In 2015, Natividad was formally designated as a level II trauma center, providing the immediate availability of specialized personnel, equipment, and services to treat the most severe and critical injuries.

Natividad is the only teaching hospital on the Central Coast through its affiliation with the University of California, San Francisco (UCSF). Recognized nationally and internationally as a model program, Natividad's Family Medicine Residency Program is postgraduate training for physicians specializing in family medicine. About 1/3 of the graduates remain on the central coast to establish a practice.

Natividad is governed by a Board of Trustees, under the guidance of the Monterey County Board of Supervisors.
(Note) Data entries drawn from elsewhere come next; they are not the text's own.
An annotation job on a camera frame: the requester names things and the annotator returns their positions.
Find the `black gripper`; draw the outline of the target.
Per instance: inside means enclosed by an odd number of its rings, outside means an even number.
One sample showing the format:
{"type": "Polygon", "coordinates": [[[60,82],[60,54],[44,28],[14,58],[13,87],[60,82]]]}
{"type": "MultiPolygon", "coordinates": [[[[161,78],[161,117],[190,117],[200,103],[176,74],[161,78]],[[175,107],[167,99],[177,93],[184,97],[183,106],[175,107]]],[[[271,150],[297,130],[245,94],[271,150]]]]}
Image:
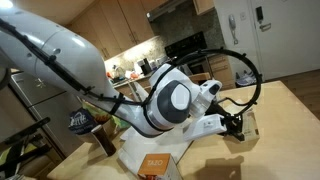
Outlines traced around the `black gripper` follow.
{"type": "Polygon", "coordinates": [[[217,114],[222,115],[222,124],[227,128],[224,134],[233,136],[240,142],[244,141],[245,135],[242,133],[242,116],[231,114],[224,110],[220,105],[215,105],[214,109],[217,114]]]}

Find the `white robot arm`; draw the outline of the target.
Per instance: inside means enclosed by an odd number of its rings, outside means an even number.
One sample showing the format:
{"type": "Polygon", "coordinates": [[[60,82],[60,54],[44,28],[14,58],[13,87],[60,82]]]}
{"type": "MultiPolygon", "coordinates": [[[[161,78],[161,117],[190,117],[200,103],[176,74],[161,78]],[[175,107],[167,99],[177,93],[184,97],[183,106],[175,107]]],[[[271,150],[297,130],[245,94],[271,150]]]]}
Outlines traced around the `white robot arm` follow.
{"type": "Polygon", "coordinates": [[[1,65],[16,68],[64,89],[128,122],[140,135],[154,138],[188,118],[183,138],[192,141],[212,134],[245,139],[243,121],[219,106],[222,83],[193,83],[176,67],[164,64],[149,79],[151,91],[134,102],[114,89],[97,48],[80,35],[31,12],[0,9],[1,65]]]}

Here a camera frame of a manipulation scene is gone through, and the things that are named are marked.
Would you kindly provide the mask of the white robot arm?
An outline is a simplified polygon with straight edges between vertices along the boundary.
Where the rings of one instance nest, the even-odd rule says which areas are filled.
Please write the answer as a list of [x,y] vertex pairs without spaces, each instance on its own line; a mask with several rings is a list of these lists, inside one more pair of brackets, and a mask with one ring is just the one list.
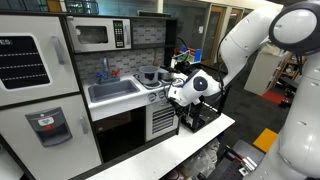
[[288,51],[300,61],[300,81],[284,80],[295,88],[286,121],[258,166],[243,180],[307,180],[320,178],[320,0],[304,0],[277,12],[253,10],[222,40],[220,54],[228,73],[217,81],[197,69],[168,98],[184,107],[201,96],[219,95],[244,69],[249,56],[265,42]]

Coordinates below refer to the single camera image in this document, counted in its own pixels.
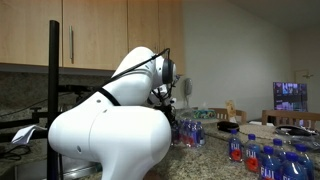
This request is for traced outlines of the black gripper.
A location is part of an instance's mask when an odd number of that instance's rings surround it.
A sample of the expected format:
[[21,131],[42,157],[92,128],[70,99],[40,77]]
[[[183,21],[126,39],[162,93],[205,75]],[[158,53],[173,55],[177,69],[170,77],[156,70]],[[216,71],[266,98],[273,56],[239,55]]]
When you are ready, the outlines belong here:
[[173,113],[173,108],[171,105],[156,106],[156,109],[163,112],[169,122],[173,122],[175,120],[175,115]]

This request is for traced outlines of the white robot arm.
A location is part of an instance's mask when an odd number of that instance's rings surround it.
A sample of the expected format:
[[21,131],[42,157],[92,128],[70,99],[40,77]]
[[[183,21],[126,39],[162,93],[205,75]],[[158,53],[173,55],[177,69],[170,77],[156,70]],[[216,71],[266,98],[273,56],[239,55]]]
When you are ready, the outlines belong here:
[[171,144],[165,114],[144,105],[151,91],[167,82],[163,64],[147,47],[131,50],[109,82],[53,121],[52,149],[99,162],[101,180],[142,180]]
Natividad is fully accredited by the American College of Surgeons as a comprehensive bariatric surgery center. Natividad Medical Center is accredited by the Joint Commission.

==History==
Natividad was originally founded in 1886 with today's main hospital opened in 1998. During the COVID-19 pandemic, the hospital produced PSA-style videos to reach immigrant farmworkers in the area.

== Highlights ==

- Safety net hospitals like Natividad make up only 21 of California's more than 450 hospitals and health care systems, provide 40% of all hospital care for California's uninsured, and train more than half of all new doctors in the state.
- Natividad has more than 52,000 Emergency Department visits each year, one-third of which are children.
- The Neonatal Intensive Care Unit (NICU) affiliated with UCSF Benioff Children Hospital has a Level III designation from the California Department of Health, meets the strictest criteria, and is staffed and equipped to care for critically ill infants.
- Natividad's bariatric weight loss program is equipped with the latest technology in weight loss surgery and is fully accredited by the American College of Surgeons MBSAQIP.
- Natividad specializes in family medicine offering comprehensive primary care and obstetrics, minor outpatient surgical procedures, vaccinations, well-child and adult care, physical exams, and referrals to specialty services.
- Natividad houses the Sally P. Archer Child Advocacy Center & Bates-Eldredge Clinic, Monterey County's only child maltreatment clinic. Professionals at the Center provide developmentally sensitive and legally sound child forensic interviews and forensic medical examinations to assist in the investigation and criminal prosecution of child abuse cases.
- In December 2020, Natividad was loaned a deep-freeze fridge from the Monterey Bay Aquarium in order to allow the hospital to store the Pfizer–BioNTech COVID-19 vaccine at -94 degrees Fahrenheit. Normally the aquarium uses the freezer for preserving "biological and veterinary samples". Prior to the loan, the hospital had planned on keeping the vaccine on dry ice which would have meant changing the dry ice every five days.

== Graduate medical education ==
Natividad operates a residency program to train recently graduated physicians in family medicine. The residency is affiliated with the University of California, San Francisco (UCSF).